Birdman (o le imprevedibili virtù dell’ignoranza): recensione
Presentato in anteprima mondiale alla 71° Mostra Internazionale d’Arte Cinematografica di Venezia, come film di apertura, Birdman s’impone già come dominatore ai prossimi premi (Golden Globes e Oscar in primis), che ci saranno da qui a fine febbraio.
La storia è incentrata sulla vita di Riggan Thomson (Michael Keaton), attore conosciuto per aver interpretato in passato Birdman, un supereroe alato, personaggio ammirato dal pubblico.
Riggan cerca di riscattarsi, ridando un senso alla sua vita di attore e con ciò desidera imporsi anche sul palcoscenico di Broadway, per dimostrare come la sua vita di attore non sia per nulla finita.
Riggan propone, quindi, una riscrittura personale di What We Talk About When We Talk About Love, dramma di Raymond Carver, facendo i conti senza l’oste: non si rende conto di come sia impegnativo dare luogo ad una realizzazione teatrale, per il fattore realismo (nei limite del possibile), senza poter usare i mezzi magici del cinema.
Insomma, Riggan ha voluto la bicicletta e ora deve pedalare e, come se non bastasse, deve anche discutere con il suo alter ego, lo stesso Birdman: quel personaggio è diventato totalmente parte di lui, concedendogli poteri di controllo che nella vita reale non esistono.
La storia di Riggan prende in considerazione uno dei più difficili problemi di un attore: dimostrare di essere poliedrico e scrollarsi di dosso il personaggio che gli ha dato il potere di essere famoso e (purtroppo) di essere ricordato solo per quello.

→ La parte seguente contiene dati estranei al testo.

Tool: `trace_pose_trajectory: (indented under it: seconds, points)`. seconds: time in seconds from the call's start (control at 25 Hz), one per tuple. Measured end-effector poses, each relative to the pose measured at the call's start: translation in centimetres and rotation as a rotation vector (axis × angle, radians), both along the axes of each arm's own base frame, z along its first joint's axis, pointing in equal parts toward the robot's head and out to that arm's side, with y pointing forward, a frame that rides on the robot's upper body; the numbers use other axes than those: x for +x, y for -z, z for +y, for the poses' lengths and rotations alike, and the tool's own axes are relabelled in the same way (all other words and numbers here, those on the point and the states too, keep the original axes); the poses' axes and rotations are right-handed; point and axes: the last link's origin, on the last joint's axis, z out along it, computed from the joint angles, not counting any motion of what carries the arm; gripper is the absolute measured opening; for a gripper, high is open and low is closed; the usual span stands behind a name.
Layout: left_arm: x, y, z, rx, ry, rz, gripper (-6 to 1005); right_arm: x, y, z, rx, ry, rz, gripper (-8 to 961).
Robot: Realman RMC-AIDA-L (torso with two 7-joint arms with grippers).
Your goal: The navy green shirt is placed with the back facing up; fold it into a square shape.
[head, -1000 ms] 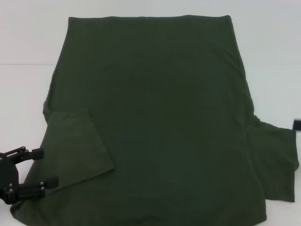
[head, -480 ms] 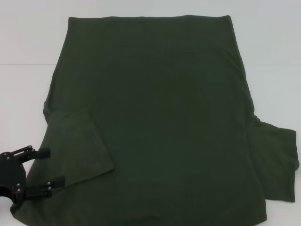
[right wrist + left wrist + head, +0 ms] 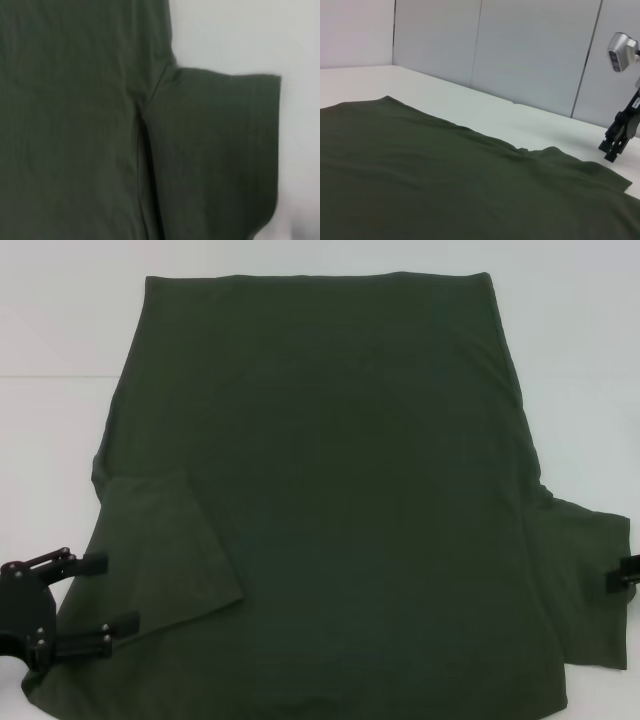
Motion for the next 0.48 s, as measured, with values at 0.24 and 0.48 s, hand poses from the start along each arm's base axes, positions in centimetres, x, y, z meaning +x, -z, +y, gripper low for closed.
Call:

La faccenda per Riggan si complica quando Mike Shiner (Edward Norton), attore di un certo rilievo, cerca di impossessarsi, senza molte cerimonie, del controllo dello spettacolo, mettendo a disagio anche gli altri attori.
Riggan è dilaniato dallo stress dell’accontentare i suoi collaboratori che si fidano di lui (come l’amico e produttore dello spettacolo Brandon Vander Hey – Zach Galifianakis), dal cercare di tenere a bada Birdman, e dal sentirsi vomitare addosso contestazioni da parte della sua unica figlia, Sam (Emma Stone), appena uscita dal tunnel della droga e decisa a fargli capire quanto non sia stato un buon padre.
Anche se ogni tanto il film sembra dare dei segni di cedimento (sostenere un’impalcatura qualitativa di un certo tipo per 2 ore circa è abbastanza pesante), la pellicola nel complesso è molto valida.
Il regista di Babel e 21 Grammi, dà luogo ad un lavoro brillante, con una regia dominata da staycam e handycam che, dando luogo a lunghi piano sequenza, dà modo di concentrarsi molto sull’espressività dei volti, facendo risaltare la comunicazione non verbale.
I dialoghi sono intensi, come forse non si vedeva da un po’ (la sceneggiatura è curata dallo stesso Iñárritu), ma dai tratti anche molto volgari, di cui, volendo, si poteva fare anche a meno (negli Usa il film è stato vietato ai minori di 17 anni).
La trama, di fatto, non sembra avere una vera e propria fine, come se la pellicola avesse quasi la pretesa di continuare la storia in un sequel.
Eccelse sono le interpretazioni di Michael Keaton e Edward Norton, che dimostrano ancora una volta la loro elevata tecnica recitativa, insieme a Naomi Watts che si dimostra ancora ben presente sulle scene, ed a Zach Galifianakis, che si fa notare con una sfaccettatura diversa da quelle viste finora, mentre Emma Stone, a parte qualche scena clou, trasmette emotivamente ben poco.
La scenografia è perfetta per quello che è una commedia e un dramma allo stesso tempo ( si potrebbe definire un cinecomic versione dark), dove Iñárritu ha voluto che gli attori si cimentassero in tutto e per tutto con il loro personaggio.
Birdman o (Le imprevedibili virtù dell’ignoranza) è diretto e prodotto da Alejandro González Iñárritu, con Michael Keaton, Edward Norton, Emma Stone, Naomi Watts, Zach Galifianakis, Andrea Riseborough e Amy Ryan, ed uscirà nelle nostre sale il 5 febbraio.